The opening premise on the back cover suggests,  ‘Eleven-year-old Owen Meany, playing in a little league baseball game in Gravesend, New Hampshire, hits a foul ball and kills his best friend’s Mother’.  Not the cheeriest of starts, but just like the Armadillo, a wonderful gift given to Johnny Wheelwright by Dan Needham, I was curious enough to open the front cover.

It’s a funny book though, I am always in a fit of giggles in the Nativity play chapters and Owen himself grows in the telling each time (read the book to get this pun).  At its heart though it’s about belief and believing and ultimately about redemption and heroism that will leave you in tears in the final chapter. I always leave the book like leaving a long lost friend to an airport wondering when I’ll see them again. I’ve become a nerdy Owen Meany evangelist. I can’t resist walking by a copy of the book in a charity or second hand shop without buying it to end up giving it away.


Serouosly… Radio 4, Andrew Hussey. The Upside of Anxiety.  I didn’t know it had upsides; it spawned extentialism, it brought us alongside this avant garde free Jazz and then later work of Samuel Beckett, in particular ‘Not I’.  Martial Arts expert Chris Crudelly also tell us that a little anxiety if we are faced with a real life fight or flight situation is really useful.
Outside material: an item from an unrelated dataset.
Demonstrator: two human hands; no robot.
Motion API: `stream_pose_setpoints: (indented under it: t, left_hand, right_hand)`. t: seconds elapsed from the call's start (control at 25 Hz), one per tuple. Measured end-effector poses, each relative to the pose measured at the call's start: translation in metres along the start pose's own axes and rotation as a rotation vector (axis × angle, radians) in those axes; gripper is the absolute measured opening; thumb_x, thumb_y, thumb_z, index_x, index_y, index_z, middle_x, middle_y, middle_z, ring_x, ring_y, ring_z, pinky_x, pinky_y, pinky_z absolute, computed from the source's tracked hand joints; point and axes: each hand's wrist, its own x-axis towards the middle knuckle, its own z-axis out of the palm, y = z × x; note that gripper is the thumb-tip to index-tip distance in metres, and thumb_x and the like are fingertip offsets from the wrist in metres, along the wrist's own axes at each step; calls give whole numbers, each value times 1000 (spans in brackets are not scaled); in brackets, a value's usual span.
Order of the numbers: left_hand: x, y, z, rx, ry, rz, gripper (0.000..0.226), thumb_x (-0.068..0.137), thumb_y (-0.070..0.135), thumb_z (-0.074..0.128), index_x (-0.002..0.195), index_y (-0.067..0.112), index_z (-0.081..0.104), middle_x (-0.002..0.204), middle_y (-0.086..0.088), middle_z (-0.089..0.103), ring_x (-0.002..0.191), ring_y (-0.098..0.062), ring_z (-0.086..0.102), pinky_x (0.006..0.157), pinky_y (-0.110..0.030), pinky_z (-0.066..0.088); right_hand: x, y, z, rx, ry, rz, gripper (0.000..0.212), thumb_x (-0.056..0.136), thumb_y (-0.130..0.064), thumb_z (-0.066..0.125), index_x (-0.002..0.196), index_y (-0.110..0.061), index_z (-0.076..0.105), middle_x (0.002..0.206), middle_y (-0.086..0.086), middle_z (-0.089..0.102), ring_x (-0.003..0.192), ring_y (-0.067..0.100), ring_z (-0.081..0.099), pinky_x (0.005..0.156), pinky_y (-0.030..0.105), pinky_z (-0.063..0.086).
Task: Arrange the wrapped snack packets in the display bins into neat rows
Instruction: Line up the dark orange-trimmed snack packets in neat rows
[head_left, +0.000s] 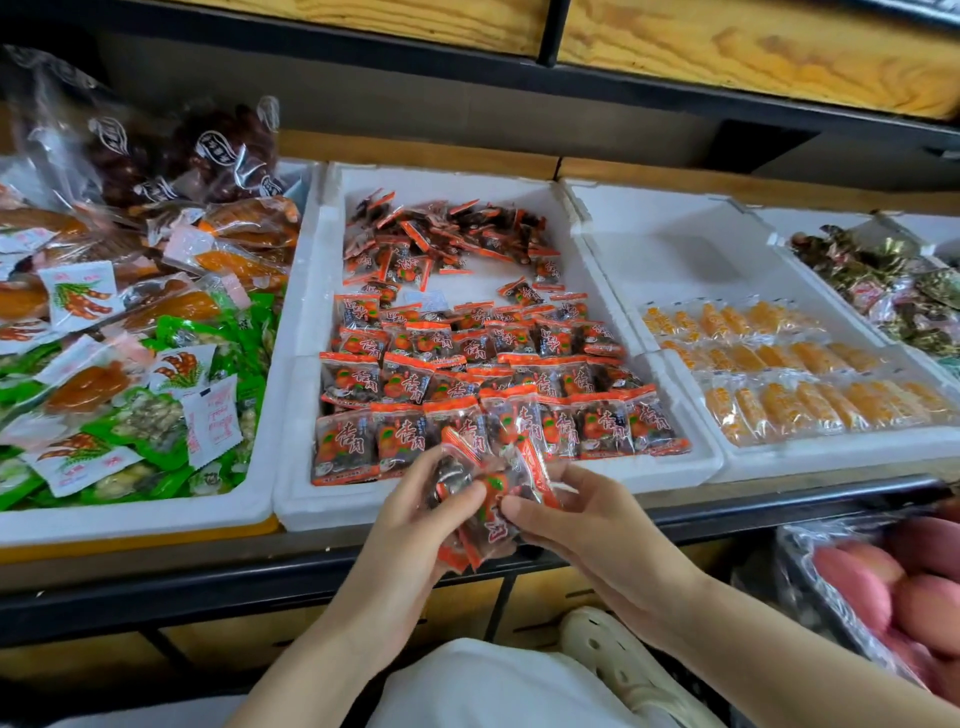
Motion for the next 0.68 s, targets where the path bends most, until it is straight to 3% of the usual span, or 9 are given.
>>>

It was interesting to discover that in trying to eradicate all anxiety some cults have indoctrinated individuals to become robots or zombies, take the heartbreaking example of Waco.
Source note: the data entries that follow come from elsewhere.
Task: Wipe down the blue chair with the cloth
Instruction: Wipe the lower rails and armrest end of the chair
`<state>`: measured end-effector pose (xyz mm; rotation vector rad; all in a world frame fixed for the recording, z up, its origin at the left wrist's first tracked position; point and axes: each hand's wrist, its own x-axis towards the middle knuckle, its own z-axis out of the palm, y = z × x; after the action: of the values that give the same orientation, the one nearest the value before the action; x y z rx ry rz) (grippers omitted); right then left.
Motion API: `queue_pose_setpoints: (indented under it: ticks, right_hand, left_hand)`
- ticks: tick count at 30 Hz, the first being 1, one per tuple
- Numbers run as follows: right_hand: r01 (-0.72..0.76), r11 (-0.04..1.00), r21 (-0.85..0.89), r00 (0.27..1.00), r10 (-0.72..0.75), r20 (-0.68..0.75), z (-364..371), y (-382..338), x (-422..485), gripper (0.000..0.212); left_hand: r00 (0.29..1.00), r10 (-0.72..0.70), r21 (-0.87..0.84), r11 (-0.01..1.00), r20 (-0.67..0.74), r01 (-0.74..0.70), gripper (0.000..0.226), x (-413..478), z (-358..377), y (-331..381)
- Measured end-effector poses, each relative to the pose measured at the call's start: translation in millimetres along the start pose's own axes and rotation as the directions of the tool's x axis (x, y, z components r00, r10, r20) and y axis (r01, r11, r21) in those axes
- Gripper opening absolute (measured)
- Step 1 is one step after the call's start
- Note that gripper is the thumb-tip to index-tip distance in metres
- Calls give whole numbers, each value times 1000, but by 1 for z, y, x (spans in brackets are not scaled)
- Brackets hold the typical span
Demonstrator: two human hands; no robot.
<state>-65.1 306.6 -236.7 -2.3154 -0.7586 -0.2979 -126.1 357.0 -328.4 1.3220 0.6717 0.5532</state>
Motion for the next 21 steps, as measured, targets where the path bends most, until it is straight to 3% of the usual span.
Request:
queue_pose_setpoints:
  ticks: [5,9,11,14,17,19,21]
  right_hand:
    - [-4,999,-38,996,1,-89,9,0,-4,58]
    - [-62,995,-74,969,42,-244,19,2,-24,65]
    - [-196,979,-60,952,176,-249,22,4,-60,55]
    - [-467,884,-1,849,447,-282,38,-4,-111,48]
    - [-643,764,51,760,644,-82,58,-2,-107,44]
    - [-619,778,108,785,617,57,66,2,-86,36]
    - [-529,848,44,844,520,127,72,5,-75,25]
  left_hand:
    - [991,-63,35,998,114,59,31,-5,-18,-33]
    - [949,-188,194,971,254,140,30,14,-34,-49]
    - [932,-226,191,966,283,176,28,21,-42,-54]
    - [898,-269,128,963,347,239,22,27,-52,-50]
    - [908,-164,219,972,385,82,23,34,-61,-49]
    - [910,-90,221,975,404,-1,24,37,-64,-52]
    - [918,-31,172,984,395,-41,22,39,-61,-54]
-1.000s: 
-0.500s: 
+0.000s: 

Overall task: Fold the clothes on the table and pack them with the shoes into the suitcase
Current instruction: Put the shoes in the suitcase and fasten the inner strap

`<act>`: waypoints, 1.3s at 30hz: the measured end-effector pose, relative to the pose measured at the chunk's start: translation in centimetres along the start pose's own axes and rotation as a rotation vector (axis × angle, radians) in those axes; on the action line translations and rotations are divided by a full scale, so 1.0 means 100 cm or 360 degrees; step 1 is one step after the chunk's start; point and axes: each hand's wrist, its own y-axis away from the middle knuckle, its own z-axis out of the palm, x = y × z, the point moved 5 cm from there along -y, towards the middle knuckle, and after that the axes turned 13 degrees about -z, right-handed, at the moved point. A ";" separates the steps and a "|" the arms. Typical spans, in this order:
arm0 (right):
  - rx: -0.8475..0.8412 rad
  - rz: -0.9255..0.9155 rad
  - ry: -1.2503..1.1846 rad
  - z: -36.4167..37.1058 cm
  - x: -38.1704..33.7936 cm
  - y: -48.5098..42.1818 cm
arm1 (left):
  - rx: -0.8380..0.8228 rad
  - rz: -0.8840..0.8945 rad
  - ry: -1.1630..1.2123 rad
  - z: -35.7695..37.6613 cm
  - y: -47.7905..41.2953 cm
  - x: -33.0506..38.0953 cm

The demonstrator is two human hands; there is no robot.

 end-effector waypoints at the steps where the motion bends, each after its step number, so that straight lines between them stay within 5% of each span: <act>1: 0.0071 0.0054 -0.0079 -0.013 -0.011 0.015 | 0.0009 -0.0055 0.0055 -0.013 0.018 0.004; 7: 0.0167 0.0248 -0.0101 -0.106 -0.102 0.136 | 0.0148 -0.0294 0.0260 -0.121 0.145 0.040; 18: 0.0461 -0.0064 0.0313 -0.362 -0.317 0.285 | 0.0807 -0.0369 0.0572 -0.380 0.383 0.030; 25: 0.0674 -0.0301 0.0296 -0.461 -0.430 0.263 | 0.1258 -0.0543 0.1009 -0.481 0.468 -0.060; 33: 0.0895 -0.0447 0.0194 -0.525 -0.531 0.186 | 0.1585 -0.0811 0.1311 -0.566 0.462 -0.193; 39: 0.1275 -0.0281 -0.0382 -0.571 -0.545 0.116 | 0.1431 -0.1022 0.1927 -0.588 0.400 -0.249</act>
The programme did not shy away from the modern anxieties we all face from poverty to post-traumatic stress.  It dealt with all of these with consideration and feeling and was not tempted to over semi quasi antidotes but just laid out some of the facts.

For me it was the end of the programme that really spoke to me.  I’ve always suffered from stage nerves but have managed to get on with things. The programme talked about artists going through the same thing but going outside themselves, having a little time of mania to become the actor, singer, performer, musician or comedian to produce a show. Useful if it doesn’t take over your life; its finding that balance.

Live Music

Finally, I along with two fellow musicians from Over The Hill Music Collective, Bernard Jackson and Liz Kelly just launched our album Kodachrome at Stendhal Festival.

The festival is always a real family affair and a treat both to play at and see; if not a little muddy this year.  It was amazing to see so many people enjoying their music, and artists enjoying playing to them.

There’s nothing better to a musician than to have people dancing, applauding and enjoying your work.  I particularly relished some very young people bouncing along to our tunes they had just heard and one young lad jumping on the stage after one of our songs he really liked and telling us.

For me a Festival is a way of removing a lot of barriers, there was a real camaraderie right across the board and after finishing our set I was on the other side of the fence cheering on Alice La on the Oh Yeah Woodtown Stage.  If you want to be moved, transported and free yourself (temporarily at least) get yourself to a festival this year.”